• **What the exercise asks**: If pictures are present, leave them out, and copy the data word for word.

• **Data segment**:
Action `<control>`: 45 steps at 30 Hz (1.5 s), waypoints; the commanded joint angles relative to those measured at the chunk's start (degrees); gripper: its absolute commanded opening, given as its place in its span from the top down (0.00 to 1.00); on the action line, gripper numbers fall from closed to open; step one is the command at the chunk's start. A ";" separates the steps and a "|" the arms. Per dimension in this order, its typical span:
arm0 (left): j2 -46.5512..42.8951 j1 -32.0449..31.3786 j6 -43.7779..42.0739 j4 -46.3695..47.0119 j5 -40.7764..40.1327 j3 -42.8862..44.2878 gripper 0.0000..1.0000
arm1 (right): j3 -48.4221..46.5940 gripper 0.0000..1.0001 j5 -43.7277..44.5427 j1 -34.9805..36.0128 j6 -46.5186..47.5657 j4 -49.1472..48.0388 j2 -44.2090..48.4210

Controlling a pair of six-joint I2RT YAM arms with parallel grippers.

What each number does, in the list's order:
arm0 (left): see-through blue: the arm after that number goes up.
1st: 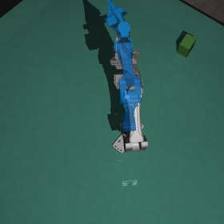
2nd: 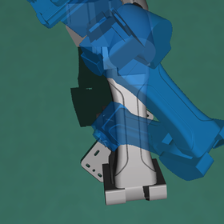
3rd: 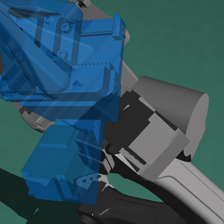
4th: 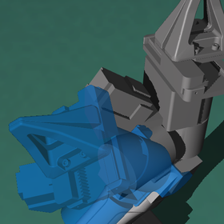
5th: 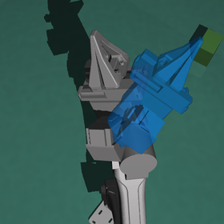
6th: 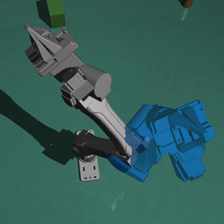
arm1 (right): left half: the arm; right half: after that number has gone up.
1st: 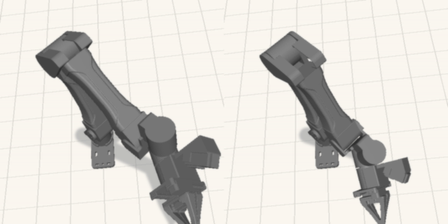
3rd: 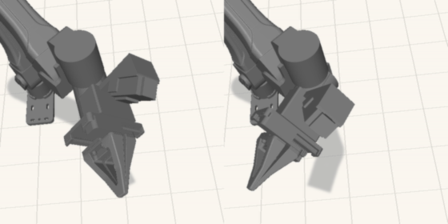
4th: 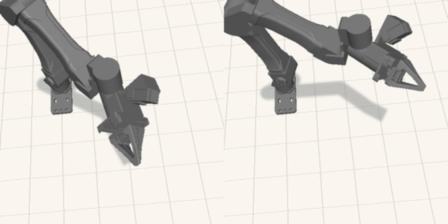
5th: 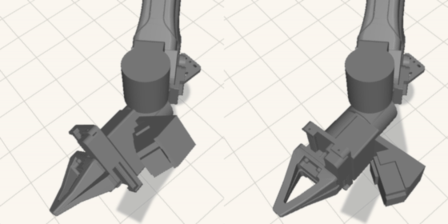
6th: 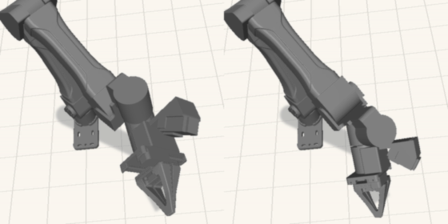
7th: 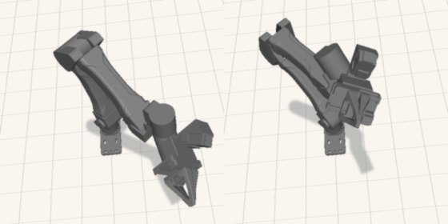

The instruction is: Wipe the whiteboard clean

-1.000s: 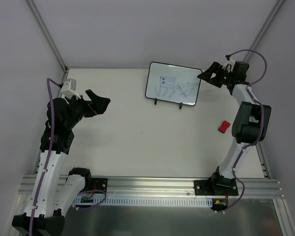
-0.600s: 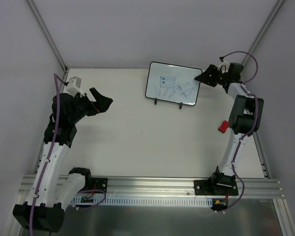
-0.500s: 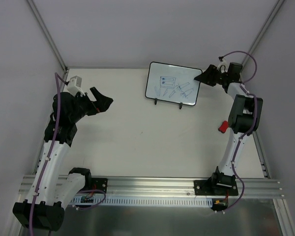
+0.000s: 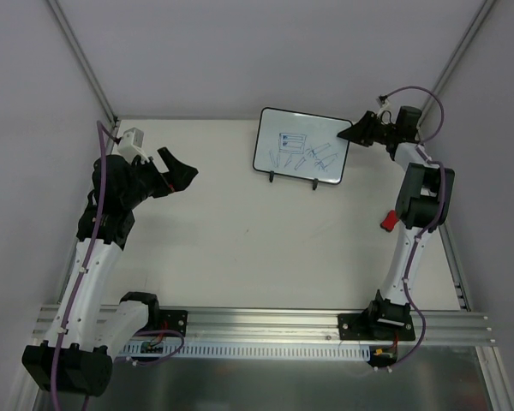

• **Answer to this problem**:
Action `<control>`: 45 steps at 30 Hz (1.5 s), waypoints; the commanded joint angles relative to those measured at the chunk's start (degrees); gripper: its absolute commanded opening, given as its place in its span from the top down (0.00 to 1.00); on the action line, gripper numbers fall from closed to open; step one is the command at the chunk's start. A ";" separates the steps and a "|" the arms. Per dimension in this order, its typical span:
arm0 (left): j2 -46.5512..42.8951 j1 -32.0449..31.3786 j6 -43.7779..42.0739 j4 -46.3695..47.0119 j5 -40.7764..40.1327 j3 -42.8862..44.2878 gripper 0.0000..1.0000
arm1 (right): j3 -48.4221..46.5940 gripper 0.0000..1.0001 j5 -43.7277..44.5427 j1 -34.9805..36.0128 j6 -46.5186..47.5657 j4 -49.1472..48.0388 j2 -44.2090..48.4210

Controlling a pair of six-joint I2RT YAM arms with parallel grippers.

What each number does, in the list's order:
arm0 (left): see-through blue: the arm after that number goes up.
1st: 
2nd: 
3rd: 
4th: 
5th: 
6th: 
arm1 (right): left half: the arm; right half: after that number has gone up.
1st: 
3rd: 
4th: 
5th: 
6th: 
7th: 

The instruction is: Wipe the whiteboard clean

-1.000s: 
-0.600s: 
-0.500s: 
+0.000s: 

The complete answer has been presented.